TO DO:
The answer is to be the full listing, unchanged in every line.
+ + +
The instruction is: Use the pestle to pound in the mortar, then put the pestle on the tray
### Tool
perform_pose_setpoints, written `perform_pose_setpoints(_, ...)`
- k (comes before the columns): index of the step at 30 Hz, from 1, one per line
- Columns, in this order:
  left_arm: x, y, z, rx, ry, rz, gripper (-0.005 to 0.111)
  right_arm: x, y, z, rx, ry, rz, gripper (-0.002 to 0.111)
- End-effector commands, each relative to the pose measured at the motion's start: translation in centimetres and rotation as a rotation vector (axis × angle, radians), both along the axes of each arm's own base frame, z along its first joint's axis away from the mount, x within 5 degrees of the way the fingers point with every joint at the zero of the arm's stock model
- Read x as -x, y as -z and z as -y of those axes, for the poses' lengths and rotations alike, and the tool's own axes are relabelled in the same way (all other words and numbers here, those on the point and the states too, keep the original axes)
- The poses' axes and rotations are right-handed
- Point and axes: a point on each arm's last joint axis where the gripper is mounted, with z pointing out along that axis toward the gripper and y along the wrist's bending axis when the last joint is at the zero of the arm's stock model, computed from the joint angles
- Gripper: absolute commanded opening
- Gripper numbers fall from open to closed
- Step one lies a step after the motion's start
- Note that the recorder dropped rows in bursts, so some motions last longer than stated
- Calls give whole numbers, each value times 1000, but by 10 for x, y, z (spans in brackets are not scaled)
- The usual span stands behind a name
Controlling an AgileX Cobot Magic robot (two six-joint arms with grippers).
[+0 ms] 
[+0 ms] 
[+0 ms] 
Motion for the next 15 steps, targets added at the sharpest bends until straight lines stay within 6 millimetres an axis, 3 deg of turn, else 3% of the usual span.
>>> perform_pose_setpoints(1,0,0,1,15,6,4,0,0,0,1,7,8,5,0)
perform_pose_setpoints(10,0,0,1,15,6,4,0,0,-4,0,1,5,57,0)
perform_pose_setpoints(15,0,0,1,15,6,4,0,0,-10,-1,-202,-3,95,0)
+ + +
RESULT BELOW:
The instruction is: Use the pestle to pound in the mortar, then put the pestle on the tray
### Tool
perform_pose_setpoints, written `perform_pose_setpoints(_, ...)`
- k (comes before the columns): index of the step at 30 Hz, from 1, one per line
- Columns, in this order:
  left_arm: x, y, z, rx, ry, rz, gripper (-0.005 to 0.111)
  right_arm: x, y, z, rx, ry, rz, gripper (-0.002 to 0.111)
- End-effector commands, each relative to the pose measured at the motion's start: translation in centimetres and rotation as a rotation vector (axis × angle, radians), both along the axes of each arm's own base frame, z along its first joint's axis away from the mount, x within 5 degrees of the way the fingers point with every joint at the zero of the arm's stock model
- Read x as -x, y as -z and z as -y of those axes, for the poses' lengths and rotations alike, and the tool's own axes are relabelled in the same way (all other words and numbers here, those on the point and the states too, keep the original axes)
- The poses' axes and rotations are right-handed
- Point and axes: a point on each arm's last joint axis where the gripper is mounted, with z pointing out along that axis toward the gripper and y along the wrist's bending axis when the last joint is at the zero of the arm's stock model, computed from the joint angles
- Gripper: absolute commanded opening
- Gripper numbers fall from open to closed
- Step one lies a step after the motion's start
- Note that the recorder dropped rows in bursts, so some motions last longer than stated
- Calls give whole numbers, each value times 1000, but by 10 for x, y, z (spans in brackets are not scaled)
- The usual span stands behind a name
Controlling an AgileX Cobot Magic robot (two six-joint arms with grippers).
[+0 ms] 
[+0 ms] 
[+0 ms] 
Motion for the next 15 steps, targets added at the sharpest bends until straight lines stay within 6 millimetres an axis, 3 deg of turn, else 3% of the usual span.
>>> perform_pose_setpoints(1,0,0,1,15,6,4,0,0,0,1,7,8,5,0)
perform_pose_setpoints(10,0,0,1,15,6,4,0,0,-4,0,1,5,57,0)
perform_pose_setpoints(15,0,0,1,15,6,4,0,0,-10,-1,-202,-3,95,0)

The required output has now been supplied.